Boulder’s new police chief says he’s inspired by own experience as victim of crime

Boulder Chief of Police Greg Testa.

Boulder Chief of Police Greg Testa.

BOULDER, Colo. — Boulder’s new police chief takes over a job that had been filled by the same man for 16 years.

Greg Testa has replaced Mark Beckner, who retired in April.

The new chief is a familiar face to the department that serves a population of 102,000.  It’s taken the 51-year-old 27 years to work his way to the top job as Boulder’s police chief.

The Northglenn native served nine weeks as interim chief.

It’s a job he accepted with great pride—even in the face of occasional challenges in the department.

“Always being a police officer was a dream job for me,” said Testa.

It’s a job Testa said he was inspired to adopted after what happened to him at a Safeway grocery store  in what was once an industrial part of Broomfield.

“I was a victim of an armed robbery and kidnapping, as a 16-year-old,” Testa said.

He was bagging groceries when two armed men started rounding up employees.

“All of a sudden, out of nowhere, this guy presented himself and put a gun to my head,” Testa said. “He took me through the back of the store and put me in a boiler room, laid me on the flood and threatened to shoot me in the head.”

That experience has been with Testa during his 30 years in law enforcement.

“I know what it’s like to be a victim. I have lots of compassion and understanding for victims of crime,” he said.

Testa said he has no compassion, however, for police officers, sworn to uphold the law, but break it.

The Boulder Police Department has had its share of officer misconduct controversies including two officers who killed an elk and lied about it, drunken cops and one who threatened to kill an ex-girlfriend.

“Those individuals made decisions that are not indicative of our organization,” Testa said. “We’re accountable.
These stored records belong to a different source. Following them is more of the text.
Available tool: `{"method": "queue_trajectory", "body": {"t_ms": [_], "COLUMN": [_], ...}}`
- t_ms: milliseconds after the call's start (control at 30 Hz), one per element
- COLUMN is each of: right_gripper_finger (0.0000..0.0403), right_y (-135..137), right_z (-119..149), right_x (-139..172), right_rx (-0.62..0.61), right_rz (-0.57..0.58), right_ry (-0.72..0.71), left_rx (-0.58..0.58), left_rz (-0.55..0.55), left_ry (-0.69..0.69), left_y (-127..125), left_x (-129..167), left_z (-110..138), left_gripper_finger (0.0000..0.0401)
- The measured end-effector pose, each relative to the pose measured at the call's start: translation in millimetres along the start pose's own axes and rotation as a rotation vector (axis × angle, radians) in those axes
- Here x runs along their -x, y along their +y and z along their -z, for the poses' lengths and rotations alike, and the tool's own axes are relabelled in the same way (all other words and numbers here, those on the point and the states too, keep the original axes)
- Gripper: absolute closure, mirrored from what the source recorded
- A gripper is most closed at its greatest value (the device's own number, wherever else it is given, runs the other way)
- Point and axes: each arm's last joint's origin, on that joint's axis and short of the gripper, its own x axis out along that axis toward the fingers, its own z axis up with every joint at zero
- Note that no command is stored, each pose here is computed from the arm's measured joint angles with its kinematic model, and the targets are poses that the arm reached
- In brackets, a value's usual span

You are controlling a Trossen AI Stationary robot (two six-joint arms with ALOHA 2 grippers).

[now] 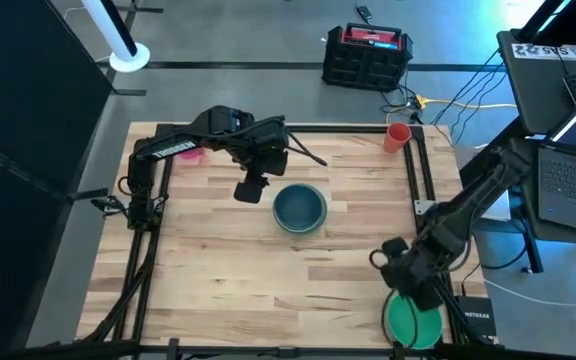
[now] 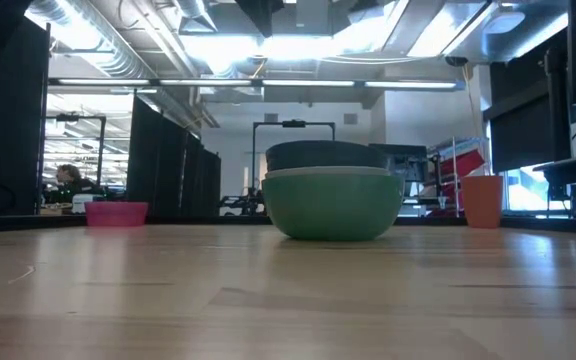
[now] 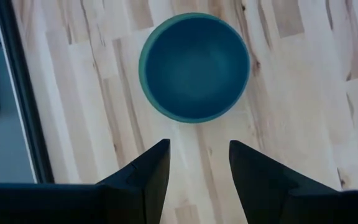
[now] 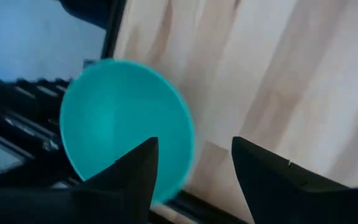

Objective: Nest bowls inside each other
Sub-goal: Stack the green bowl on top of the blue bowl

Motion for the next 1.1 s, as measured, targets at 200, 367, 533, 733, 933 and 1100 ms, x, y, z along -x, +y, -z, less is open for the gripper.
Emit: {"method": "queue_trajectory", "body": {"t_ms": [200, 367, 533, 733, 933, 1100], "right_gripper_finger": [0.0210, 0.0210, 0.0210, 0.0210, 0.0210, 0.0210], "right_y": [13, 24, 27, 23, 22, 21], "right_z": [-4, -4, -2, -4, -8, -3], "right_x": [-29, -53, -70, -70, -63, -69], "right_rx": [-0.062, -0.113, -0.163, -0.192, -0.198, -0.183], "right_rz": [0.025, 0.046, 0.070, 0.084, 0.100, 0.102], "right_ry": [0.011, 0.016, -0.006, -0.021, -0.050, -0.031], "left_rx": [-0.017, -0.026, -0.031, -0.021, -0.021, -0.017], "left_rz": [0.001, 0.001, 0.001, 0.001, 0.002, 0.002], "left_ry": [0.000, 0.000, 0.000, 0.000, 0.000, 0.001], "left_y": [-1, -1, -2, -2, -2, -2], "left_x": [0, 0, 0, 0, 0, 0], "left_z": [0, 0, -1, -1, -1, -1], "left_gripper_finger": [0.0252, 0.0252, 0.0252, 0.0252, 0.0252, 0.0252]}}
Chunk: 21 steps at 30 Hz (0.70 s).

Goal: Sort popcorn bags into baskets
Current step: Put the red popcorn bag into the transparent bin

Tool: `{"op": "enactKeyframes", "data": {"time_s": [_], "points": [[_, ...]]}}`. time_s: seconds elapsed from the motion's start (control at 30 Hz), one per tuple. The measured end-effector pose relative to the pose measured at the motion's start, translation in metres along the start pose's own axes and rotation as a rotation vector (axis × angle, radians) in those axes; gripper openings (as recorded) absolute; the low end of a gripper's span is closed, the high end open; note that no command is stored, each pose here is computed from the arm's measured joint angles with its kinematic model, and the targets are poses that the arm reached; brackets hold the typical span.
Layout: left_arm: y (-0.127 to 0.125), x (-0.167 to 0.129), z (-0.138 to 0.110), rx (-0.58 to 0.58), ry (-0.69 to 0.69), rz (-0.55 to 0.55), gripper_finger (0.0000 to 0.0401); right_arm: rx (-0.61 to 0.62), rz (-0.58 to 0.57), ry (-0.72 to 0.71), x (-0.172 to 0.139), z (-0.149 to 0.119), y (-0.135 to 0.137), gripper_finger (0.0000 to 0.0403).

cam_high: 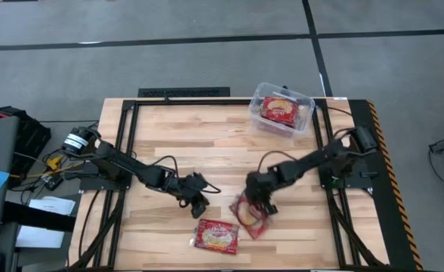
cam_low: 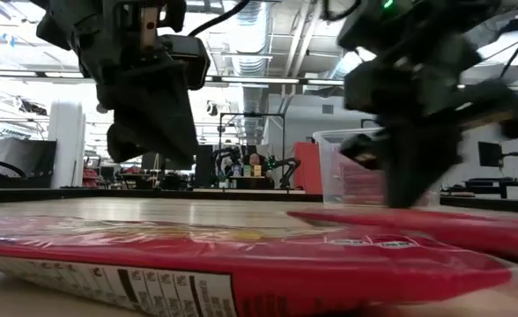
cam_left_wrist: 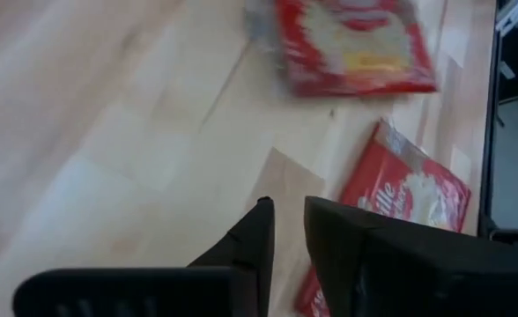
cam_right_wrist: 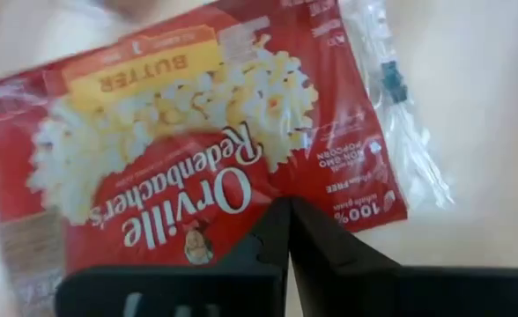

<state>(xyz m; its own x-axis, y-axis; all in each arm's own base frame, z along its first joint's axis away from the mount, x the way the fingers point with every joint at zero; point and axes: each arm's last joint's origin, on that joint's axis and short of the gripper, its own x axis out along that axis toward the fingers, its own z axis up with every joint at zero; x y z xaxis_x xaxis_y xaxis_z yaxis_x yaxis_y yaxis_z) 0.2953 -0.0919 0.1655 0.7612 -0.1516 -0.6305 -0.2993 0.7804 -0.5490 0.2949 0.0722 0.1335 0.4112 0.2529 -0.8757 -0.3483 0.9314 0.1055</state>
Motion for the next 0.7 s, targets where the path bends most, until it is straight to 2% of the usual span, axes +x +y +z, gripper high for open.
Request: {"op": "enactKeyframes", "data": {"time_s": [0.23, 0.37, 0.43, 0.57, 0.7], "points": [[0.007, 0.001, 0.016, 0.045, -0.095, 0.016, 0.0039, -0.003, -0.029, -0.033, -0.009, -0.004, -0.043, 0.0014], [0.012, 0.000, 0.032, 0.066, -0.215, 0.036, 0.0029, 0.108, -0.031, -0.030, -0.021, -0.008, -0.066, 0.0021], [0.014, -0.001, 0.040, 0.076, -0.283, 0.048, 0.0019, 0.183, -0.010, -0.075, -0.031, -0.006, -0.074, 0.0036], [0.018, 0.000, 0.052, 0.119, -0.381, 0.056, 0.0003, 0.317, 0.064, -0.189, -0.051, 0.001, -0.079, 0.0063], [0.020, 0.011, 0.055, 0.142, -0.428, 0.104, 0.0000, 0.397, 0.045, -0.272, -0.067, 0.008, -0.076, 0.0079]]}}
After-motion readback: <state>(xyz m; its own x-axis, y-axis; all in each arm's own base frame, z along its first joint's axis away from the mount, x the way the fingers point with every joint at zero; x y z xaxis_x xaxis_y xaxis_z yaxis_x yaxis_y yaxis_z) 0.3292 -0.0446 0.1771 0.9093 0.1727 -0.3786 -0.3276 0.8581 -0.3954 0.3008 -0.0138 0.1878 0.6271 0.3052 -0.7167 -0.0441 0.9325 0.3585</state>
We are an accountable organization. We’re transparent to our community.”

The new chief said the department is ready for future challenges in the community including, he suspects, will include growing heroin use, mental health problems and the homeless.

Testa said he has no plans to reignite the investigation into Boulder’s most famous cold case, the killing of Jon Benet Ramsey.

“There is no goal or move to take that in front of a grand jury any time soon,” he said.

Testa doesn’t expect to make any big changes to the 285-person department that’s seen little change at the top—with community policing still a stop priority.

In between catching criminals, he hopes to catch some fish. Fly fishing is one of his favorite hobbies.

“I love getting out, being on the water, kind of by yourself. It just gives you time to think,” he said.

Testa has been married for 28 years and has two adult children—one who is a student at nearby University of Colorado.

He probably won’t rival Beckner’s 16-year reign as chief. Testa said he plans to serve up to 10 years before retiring.